また、大脳辺縁系と中隔にはLHAに投射するVLPOニューロンの入力ニューロンが多数存在することが分かりました。これらの領域は情動を制御する領域であることから、今回同定した神経回路が情動的に重要な情報に反応して覚醒を誘発する可能性が考えられます。従来、VLPOは睡眠を誘導する脳部位であるとされていましたが、今回の研究によってVLPOは睡眠と覚醒の両方を制御することを明らかにしました。
今後の展開
今回、VLPOとLHAをつなぐ複数の神経回路が同定されました。今後、それらの機能を検討し、睡眠と覚醒の調節をより詳しく理解することが必要です。
また、GABAやガラニンを含むVLPOニューロンと、その入力ニューロンからなる神経回路が、異なる脳領域でどのような役割を果たしているかを調べ、睡眠と覚醒が脳内の異なる機能ユニット間でどのように制御されているかを明らかにしていきます。

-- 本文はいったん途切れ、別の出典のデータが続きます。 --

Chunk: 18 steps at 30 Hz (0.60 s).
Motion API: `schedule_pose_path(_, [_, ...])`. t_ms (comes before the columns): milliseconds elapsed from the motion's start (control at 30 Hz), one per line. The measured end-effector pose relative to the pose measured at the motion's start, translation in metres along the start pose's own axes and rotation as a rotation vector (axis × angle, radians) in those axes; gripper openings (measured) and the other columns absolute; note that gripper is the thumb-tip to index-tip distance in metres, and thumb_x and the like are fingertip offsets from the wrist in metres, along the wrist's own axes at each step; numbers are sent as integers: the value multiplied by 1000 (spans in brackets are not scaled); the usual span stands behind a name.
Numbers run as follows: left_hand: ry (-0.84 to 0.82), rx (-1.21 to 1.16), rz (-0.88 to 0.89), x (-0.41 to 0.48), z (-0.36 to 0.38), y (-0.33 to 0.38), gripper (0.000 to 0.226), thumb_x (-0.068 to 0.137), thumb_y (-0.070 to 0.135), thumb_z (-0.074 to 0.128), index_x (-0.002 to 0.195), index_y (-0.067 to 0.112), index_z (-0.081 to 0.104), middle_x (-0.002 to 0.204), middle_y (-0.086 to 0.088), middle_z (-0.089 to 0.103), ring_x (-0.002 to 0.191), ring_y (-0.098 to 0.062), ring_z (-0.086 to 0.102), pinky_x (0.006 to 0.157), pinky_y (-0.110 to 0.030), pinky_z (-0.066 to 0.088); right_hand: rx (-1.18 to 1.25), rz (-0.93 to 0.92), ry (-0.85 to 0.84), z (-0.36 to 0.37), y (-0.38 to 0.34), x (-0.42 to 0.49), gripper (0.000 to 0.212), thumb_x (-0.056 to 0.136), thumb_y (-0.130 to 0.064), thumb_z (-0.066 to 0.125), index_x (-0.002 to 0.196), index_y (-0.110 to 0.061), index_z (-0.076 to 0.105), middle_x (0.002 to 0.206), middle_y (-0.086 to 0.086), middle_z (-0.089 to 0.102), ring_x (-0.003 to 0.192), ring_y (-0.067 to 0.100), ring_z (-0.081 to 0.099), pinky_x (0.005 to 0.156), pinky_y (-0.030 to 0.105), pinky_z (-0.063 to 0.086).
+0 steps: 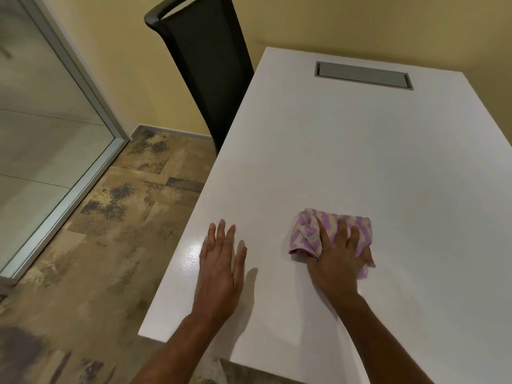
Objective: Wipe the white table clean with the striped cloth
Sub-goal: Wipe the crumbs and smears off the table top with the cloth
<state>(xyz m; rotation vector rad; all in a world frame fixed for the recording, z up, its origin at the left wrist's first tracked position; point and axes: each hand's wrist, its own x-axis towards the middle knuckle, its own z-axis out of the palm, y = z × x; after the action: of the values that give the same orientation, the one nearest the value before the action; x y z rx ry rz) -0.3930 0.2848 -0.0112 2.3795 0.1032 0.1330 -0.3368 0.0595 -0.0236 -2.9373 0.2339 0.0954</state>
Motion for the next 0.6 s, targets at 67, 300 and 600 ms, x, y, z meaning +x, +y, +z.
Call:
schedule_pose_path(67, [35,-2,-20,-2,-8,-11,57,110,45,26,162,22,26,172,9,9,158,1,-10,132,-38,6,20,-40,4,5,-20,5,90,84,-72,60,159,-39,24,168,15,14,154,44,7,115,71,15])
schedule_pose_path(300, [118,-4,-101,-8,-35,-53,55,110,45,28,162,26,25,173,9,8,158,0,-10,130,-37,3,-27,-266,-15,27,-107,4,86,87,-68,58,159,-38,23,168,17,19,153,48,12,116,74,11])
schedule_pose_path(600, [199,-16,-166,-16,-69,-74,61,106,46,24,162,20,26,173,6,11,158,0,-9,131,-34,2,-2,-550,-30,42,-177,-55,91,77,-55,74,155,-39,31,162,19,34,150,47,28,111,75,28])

このような知見をもとに、不眠症の病態生理やあらたな治療法の開発に向けて研究を推進していくことが可能になりました。
参考図

図 本研究で明らかになった視床下部の二領域をつなぐ神経回路の概要図
腹外側視索前野は従来、睡眠を開始・維持する脳領域として知られていたが、今回、この部分の神経細胞のうち、GABAを神経伝達物質として用いる神経細胞群(GABA作動性神経)で、かつ視床下部外側野に軸索を送っている一群は、むしろ覚醒を誘導する機能を持っていることが明らかになった。また、同部位のガラニン産生ニューロンにはこの機能がないことも分かった。
用語解説
注1)視床下部
視床下部は脳幹に存在し、生理機能や行動の調節を介して生体恒常性の維持に重要な役割を果たしている。例えば、体温、摂食・飲水、睡眠・覚醒、概日時計、性行動などが視床下部によって制御される。
注2)光遺伝学的方法
光に感受性を持つタンパク質を用いて、特定の神経細胞を操作(刺激・抑制)し、その機能を知る方法。